» **The problem**:
Return the listing below in full, with every line exactly as it is.

» **Data segment**:

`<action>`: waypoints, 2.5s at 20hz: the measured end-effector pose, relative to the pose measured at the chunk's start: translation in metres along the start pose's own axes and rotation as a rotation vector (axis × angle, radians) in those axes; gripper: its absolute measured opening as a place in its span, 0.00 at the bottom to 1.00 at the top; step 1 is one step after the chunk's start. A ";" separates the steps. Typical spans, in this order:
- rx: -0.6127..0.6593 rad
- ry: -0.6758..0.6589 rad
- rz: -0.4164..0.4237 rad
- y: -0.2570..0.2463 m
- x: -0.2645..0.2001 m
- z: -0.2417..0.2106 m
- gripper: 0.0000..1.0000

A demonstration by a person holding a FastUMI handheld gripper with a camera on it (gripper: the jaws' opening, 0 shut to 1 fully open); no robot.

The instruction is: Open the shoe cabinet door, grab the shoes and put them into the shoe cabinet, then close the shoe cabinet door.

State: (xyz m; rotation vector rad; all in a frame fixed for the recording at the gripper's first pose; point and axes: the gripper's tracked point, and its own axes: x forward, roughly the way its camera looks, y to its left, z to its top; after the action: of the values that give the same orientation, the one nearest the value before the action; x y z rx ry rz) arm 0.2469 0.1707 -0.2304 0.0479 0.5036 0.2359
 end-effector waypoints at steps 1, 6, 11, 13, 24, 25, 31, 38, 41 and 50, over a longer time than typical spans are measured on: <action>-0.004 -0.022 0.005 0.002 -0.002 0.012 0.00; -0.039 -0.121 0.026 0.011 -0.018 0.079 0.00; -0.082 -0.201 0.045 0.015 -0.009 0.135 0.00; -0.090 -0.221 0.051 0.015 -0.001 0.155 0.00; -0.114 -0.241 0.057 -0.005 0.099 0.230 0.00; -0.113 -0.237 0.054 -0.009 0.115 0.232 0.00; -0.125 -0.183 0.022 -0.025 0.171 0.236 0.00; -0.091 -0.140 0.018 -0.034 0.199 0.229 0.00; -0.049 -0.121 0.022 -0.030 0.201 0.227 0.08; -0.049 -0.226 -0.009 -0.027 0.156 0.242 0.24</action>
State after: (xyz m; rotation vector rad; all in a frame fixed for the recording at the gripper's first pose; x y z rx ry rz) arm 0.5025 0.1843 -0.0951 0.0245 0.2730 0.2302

» **Answer for the task**:
`<action>`: waypoints, 2.5s at 20hz: the measured end-effector pose, relative to the pose measured at the chunk's start: translation in metres along the start pose's own axes and rotation as a rotation vector (axis × angle, radians) in those axes; gripper: its absolute measured opening as a place in its span, 0.00 at the bottom to 1.00 at the top; step 1 is one step after the chunk's start. A ";" separates the steps. Typical spans, in this order:
- rx: -0.6127..0.6593 rad
- ry: -0.6758..0.6589 rad
- rz: -0.4164..0.4237 rad
- y: -0.2570..0.2463 m
- x: -0.2645..0.2001 m
- z: -0.2417..0.2106 m
- gripper: 0.0000..1.0000

A demonstration by a person holding a FastUMI handheld gripper with a camera on it (gripper: the jaws' opening, 0 shut to 1 fully open); no robot.

The instruction is: Open the shoe cabinet door, grab the shoes and put them into the shoe cabinet, then close the shoe cabinet door.

State: (xyz m; rotation vector rad; all in a frame fixed for the recording at the gripper's first pose; point and axes: the gripper's tracked point, and its own axes: x forward, roughly the way its camera looks, y to its left, z to its top; after the action: of the values that give the same orientation, the one nearest the value before the action; x y z rx ry rz) arm 0.2469 0.1707 -0.2304 0.0479 0.5036 0.2359
 end-effector waypoints at steps 1, 6, 11, 13, 24, 25, 31, 38, 41 and 50, over a longer time than typical spans are measured on: <action>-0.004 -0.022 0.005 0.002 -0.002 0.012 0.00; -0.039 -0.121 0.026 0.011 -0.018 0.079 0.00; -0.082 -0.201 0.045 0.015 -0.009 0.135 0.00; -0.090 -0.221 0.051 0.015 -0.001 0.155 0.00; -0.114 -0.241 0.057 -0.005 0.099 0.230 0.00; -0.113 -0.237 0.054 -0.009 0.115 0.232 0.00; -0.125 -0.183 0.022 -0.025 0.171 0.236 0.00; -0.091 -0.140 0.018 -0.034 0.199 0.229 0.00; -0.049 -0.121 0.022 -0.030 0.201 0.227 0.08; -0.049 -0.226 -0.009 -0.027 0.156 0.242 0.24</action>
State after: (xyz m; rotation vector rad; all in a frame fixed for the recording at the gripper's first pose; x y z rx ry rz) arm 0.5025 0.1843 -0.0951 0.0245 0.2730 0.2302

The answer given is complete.